Could you restate word for word only the lines below from the one holding "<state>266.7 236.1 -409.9" to the one holding "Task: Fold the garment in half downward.", inclusive, and leave out the pictures?

Data excerpts
== Segment start ==
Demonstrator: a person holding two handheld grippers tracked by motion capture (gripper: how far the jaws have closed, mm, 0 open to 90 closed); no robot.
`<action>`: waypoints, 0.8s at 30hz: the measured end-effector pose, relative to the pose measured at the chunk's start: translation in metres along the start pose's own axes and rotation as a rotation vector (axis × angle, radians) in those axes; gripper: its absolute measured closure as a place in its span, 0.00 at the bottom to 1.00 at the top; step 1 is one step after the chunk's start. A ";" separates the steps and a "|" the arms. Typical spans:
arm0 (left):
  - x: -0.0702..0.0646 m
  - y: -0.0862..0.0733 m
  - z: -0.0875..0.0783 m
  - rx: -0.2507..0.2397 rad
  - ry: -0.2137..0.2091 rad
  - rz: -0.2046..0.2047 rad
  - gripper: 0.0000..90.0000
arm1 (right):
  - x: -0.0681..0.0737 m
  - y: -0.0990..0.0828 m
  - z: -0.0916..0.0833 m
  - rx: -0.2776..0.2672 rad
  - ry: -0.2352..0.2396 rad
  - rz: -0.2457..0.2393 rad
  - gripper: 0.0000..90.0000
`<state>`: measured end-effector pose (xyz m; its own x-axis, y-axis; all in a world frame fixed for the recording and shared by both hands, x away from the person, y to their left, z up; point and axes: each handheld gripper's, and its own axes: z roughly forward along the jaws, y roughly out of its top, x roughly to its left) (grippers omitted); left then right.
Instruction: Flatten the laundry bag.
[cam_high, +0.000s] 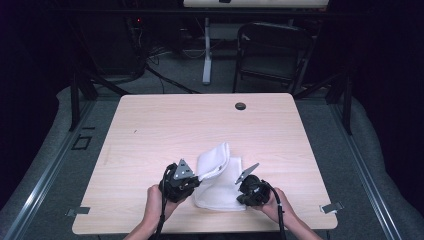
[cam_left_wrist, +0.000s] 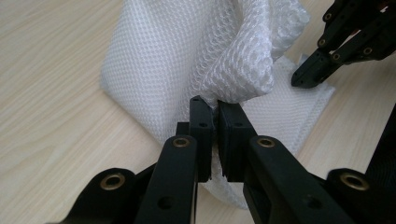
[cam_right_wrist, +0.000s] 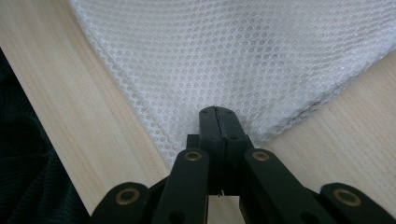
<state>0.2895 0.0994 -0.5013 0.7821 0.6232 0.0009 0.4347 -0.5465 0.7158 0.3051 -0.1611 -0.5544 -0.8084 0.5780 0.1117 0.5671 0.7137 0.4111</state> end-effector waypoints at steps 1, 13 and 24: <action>0.000 0.000 -0.001 0.001 0.006 -0.001 0.95 | 0.000 0.000 0.000 0.000 0.000 0.000 1.00; 0.003 -0.006 -0.005 0.008 0.034 -0.018 0.95 | -0.001 0.000 -0.002 0.028 -0.025 -0.009 1.00; 0.010 -0.017 -0.013 0.045 0.050 -0.044 0.95 | 0.000 0.000 -0.002 0.030 -0.031 -0.011 1.00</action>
<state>0.2845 0.1219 -0.5044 0.7391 0.6735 0.0055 0.4887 -0.5419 0.6837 0.3048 -0.1625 -0.5525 -0.8097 0.5816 0.0786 0.5629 0.7317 0.3845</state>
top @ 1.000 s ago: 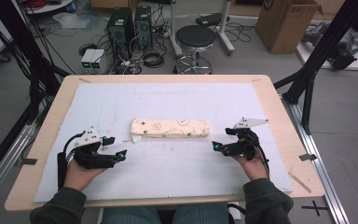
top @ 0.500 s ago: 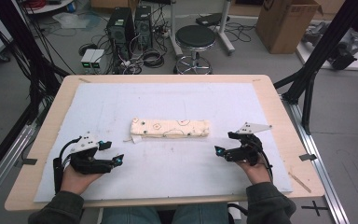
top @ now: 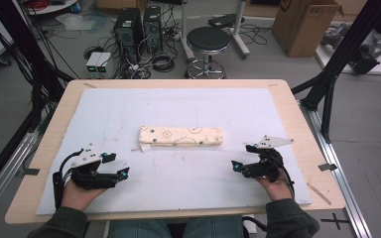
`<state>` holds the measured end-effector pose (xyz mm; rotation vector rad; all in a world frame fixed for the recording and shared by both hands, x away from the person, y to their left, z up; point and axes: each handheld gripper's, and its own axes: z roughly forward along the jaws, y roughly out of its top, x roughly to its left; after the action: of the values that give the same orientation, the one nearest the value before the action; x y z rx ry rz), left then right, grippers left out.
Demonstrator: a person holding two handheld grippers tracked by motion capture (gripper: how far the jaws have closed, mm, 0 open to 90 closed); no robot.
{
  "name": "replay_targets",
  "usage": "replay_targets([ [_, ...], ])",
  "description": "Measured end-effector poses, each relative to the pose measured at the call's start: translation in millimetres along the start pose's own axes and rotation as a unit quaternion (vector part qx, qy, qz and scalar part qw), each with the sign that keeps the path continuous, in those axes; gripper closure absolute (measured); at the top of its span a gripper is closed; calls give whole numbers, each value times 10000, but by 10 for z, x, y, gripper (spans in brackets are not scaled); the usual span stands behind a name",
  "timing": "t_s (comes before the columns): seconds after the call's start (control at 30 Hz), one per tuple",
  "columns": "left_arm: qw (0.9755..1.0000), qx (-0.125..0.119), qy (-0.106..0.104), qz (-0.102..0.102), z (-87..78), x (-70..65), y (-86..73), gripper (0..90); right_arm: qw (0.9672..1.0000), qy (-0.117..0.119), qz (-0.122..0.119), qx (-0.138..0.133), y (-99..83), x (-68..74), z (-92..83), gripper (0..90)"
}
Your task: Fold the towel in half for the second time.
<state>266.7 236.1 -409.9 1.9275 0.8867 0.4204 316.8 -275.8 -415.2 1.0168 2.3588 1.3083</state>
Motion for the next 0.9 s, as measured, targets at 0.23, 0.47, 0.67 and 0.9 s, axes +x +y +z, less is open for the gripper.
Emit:
replay_targets([
  [0.23,10000,41,35,33,-26,-7,-26,273,10000,-26,21,-8,-55,3,-67,124],
  [0.47,10000,59,56,-2,-67,-11,-68,272,10000,-50,63,-16,-108,-5,-130,124],
  [0.67,10000,84,50,-14,-92,-15,-99,272,9999,-80,87,-19,-153,-13,-169,124],
  [0.9,9999,64,77,-41,-119,-20,-124,271,9999,-81,102,-35,-174,-8,-188,124],
])
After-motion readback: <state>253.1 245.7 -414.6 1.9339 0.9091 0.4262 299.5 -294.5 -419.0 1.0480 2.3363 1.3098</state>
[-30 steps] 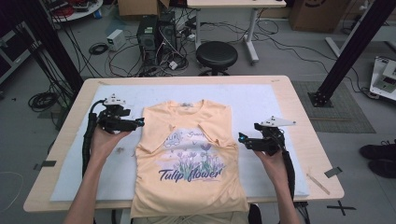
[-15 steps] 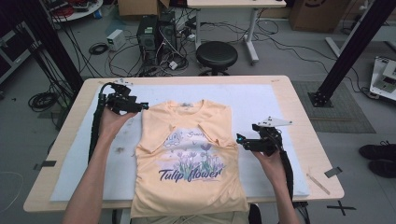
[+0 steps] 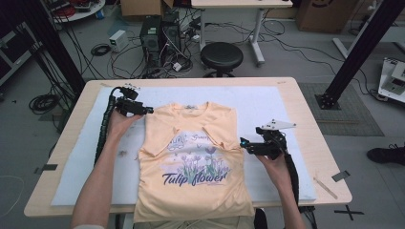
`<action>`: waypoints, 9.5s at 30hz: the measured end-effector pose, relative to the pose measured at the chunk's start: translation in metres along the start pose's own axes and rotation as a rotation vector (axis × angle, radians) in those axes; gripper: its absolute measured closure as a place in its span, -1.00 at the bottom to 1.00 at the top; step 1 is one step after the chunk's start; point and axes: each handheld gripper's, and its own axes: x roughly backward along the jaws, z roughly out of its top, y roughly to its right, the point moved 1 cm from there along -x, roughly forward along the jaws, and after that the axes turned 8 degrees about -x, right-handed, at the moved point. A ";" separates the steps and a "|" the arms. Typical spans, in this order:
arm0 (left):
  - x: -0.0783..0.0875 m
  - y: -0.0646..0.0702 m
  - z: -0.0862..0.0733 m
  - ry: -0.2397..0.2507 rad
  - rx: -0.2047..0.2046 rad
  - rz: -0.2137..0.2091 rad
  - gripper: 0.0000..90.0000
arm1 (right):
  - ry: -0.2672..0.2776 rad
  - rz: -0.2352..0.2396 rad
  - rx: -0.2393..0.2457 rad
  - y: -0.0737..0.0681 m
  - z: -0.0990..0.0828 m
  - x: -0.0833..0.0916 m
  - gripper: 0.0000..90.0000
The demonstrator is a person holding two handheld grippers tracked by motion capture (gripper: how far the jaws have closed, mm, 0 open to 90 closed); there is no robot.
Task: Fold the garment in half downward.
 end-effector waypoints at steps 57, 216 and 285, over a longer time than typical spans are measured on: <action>-0.019 -0.009 -0.036 0.133 0.098 -0.093 0.89 | -0.026 0.008 0.008 -0.005 -0.001 -0.008 -0.54; 0.031 -0.012 0.030 0.224 0.067 0.028 0.90 | -0.178 -0.068 0.000 0.056 0.146 -0.116 0.90; 0.109 0.113 -0.143 0.275 -0.028 -0.253 0.89 | -0.214 0.258 0.025 -0.003 -0.031 0.005 0.88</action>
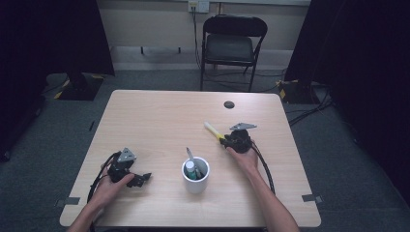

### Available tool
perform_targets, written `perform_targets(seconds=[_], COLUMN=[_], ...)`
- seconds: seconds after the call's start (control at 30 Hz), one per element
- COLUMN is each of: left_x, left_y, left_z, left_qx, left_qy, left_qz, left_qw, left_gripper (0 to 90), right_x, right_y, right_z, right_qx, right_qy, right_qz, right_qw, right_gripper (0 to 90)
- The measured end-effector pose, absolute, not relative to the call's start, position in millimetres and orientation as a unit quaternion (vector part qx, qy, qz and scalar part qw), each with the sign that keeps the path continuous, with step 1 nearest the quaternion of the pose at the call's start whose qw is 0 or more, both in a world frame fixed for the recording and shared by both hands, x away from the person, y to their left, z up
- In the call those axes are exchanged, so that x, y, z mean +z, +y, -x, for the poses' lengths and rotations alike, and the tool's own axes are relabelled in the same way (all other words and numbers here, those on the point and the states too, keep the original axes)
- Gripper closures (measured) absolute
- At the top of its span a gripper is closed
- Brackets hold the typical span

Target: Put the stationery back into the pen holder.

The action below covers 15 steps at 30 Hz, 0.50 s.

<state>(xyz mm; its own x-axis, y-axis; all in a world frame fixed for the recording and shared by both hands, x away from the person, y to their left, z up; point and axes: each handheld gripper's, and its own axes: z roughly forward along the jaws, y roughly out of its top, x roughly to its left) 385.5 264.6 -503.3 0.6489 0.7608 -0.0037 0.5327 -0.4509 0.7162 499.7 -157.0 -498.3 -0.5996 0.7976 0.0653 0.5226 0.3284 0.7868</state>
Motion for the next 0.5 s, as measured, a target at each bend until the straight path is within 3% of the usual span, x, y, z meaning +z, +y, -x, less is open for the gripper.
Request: perform_targets(seconds=[0.07, 0.5], left_x=[-503.3, -503.3], left_y=[264.7, 264.7], left_z=[-385.5, -385.4], left_qx=[0.162, 0.162], left_qy=[0.387, 0.387], left_qz=[-0.836, -0.836], left_qw=[0.353, 0.353], left_gripper=[0.0, 0.0], right_x=[-498.6, -494.2], right_y=[-156.3, -158.2], right_z=[-498.6, -477.5], right_qx=[0.4, 0.403], right_qy=[0.802, 0.809], right_qz=[-0.411, -0.4], right_qw=[0.168, 0.149], right_gripper=[73.9, 75.1])
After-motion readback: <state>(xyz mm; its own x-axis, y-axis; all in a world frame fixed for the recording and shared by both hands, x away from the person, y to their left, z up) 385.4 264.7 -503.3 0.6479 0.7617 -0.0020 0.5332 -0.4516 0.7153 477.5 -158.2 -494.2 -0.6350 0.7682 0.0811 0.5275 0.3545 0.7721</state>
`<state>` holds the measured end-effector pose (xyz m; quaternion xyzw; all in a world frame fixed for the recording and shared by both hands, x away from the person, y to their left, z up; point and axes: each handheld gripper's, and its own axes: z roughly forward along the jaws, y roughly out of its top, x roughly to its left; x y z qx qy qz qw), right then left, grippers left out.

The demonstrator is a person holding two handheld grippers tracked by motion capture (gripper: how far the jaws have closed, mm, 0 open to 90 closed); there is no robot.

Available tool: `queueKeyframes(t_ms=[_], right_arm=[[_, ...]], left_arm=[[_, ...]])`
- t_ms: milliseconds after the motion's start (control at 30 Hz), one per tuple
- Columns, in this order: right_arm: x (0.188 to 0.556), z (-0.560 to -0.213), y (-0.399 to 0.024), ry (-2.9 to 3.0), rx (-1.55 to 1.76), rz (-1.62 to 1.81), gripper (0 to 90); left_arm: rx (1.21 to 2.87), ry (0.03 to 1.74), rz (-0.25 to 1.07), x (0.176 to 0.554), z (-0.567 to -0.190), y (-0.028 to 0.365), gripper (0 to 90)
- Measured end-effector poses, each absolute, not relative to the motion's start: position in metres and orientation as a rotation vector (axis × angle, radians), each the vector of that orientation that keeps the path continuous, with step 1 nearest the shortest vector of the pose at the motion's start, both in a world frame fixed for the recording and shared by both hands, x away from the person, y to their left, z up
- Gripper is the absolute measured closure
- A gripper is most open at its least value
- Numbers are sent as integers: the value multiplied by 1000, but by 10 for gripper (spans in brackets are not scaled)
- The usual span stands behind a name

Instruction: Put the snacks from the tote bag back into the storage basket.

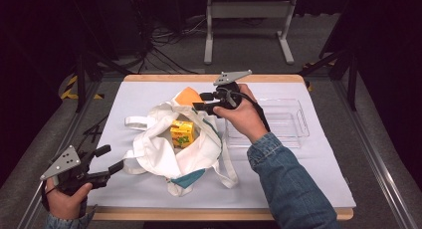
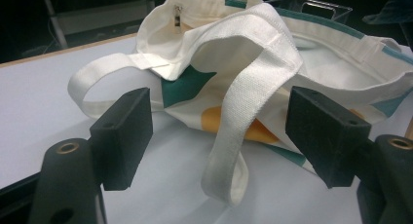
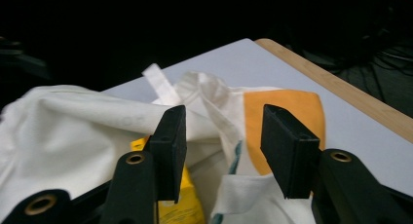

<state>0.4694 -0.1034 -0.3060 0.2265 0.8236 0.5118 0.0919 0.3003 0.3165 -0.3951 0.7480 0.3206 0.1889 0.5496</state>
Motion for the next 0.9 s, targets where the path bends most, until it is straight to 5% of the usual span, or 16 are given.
queueKeyframes(t_ms=[367, 900], right_arm=[[461, -296, -103, 2567, 479, 1711, 413], [475, -322, -69, 2717, 490, 1522, 336]], left_arm=[[1793, 776, 417, 304, -398, 315, 253], [1808, 786, 397, 305, -400, 314, 252]])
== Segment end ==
-- Solution to the exercise --
<state>266.7 236.1 -409.9 1.9275 0.8867 0.4204 316.8 -275.8 -415.2 1.0168 2.3588 1.3083</state>
Motion for the next 0.9 s, as measured, targets at 0.23, 0.47, 0.67 and 0.9 s, axes +x +y +z, less is open for the gripper.
Emit:
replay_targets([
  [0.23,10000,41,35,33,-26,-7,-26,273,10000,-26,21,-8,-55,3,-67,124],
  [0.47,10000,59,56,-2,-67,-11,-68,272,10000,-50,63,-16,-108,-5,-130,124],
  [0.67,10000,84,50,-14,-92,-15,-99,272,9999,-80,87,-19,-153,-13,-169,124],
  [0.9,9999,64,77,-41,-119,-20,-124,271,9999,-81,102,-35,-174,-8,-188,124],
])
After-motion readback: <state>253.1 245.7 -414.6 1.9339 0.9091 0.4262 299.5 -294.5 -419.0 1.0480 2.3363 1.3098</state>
[-30 steps] 
[-15 steps] 
[+0 steps] 
`<action>`: waypoints, 9.5s at 30hz: the measured end-effector pose, relative to the pose measured at the chunk's start: translation in metres along the start pose's own axes and rotation as a rotation vector (axis × angle, radians) in those axes; gripper: its absolute measured closure as a place in its span, -1.00 at the bottom to 1.00 at the top; step 1 is one step after the chunk's start; point and axes: each handheld gripper's, and its own axes: x roughly backward along the jaws, z roughly out of its top, y roughly to its right, the point moved 1 cm from there along -x, roughly forward along the jaws, and after that the axes turned 8 degrees about -x, right-handed, at the moved point. A ";" separates the steps and a "|" the arms. Typical spans, in this order:
arm0 (left):
  - x: -0.0783..0.0875 m
  - y: -0.0646..0.0702 m
  - z: -0.0862..0.0733 m
  - ry: -0.2397..0.2507 rad
  - rx: -0.2047..0.2046 rad
  - rz: -0.2137..0.2091 rad
  - gripper: 0.0000..90.0000
arm1 (right):
  - ry: -0.2672..0.2776 rad
  - rz: -0.2352..0.2396 rad
  - rx: -0.2393..0.2457 rad
  - y: -0.0737..0.0681 m
  - z: -0.0990..0.0828 m
  - x: -0.0833..0.0916 m
  - gripper: 0.0000..90.0000
The demonstrator is a person holding two handheld grippers tracked by motion capture (gripper: how far the jaws have closed, mm, 0 open to 90 closed); there is no robot.
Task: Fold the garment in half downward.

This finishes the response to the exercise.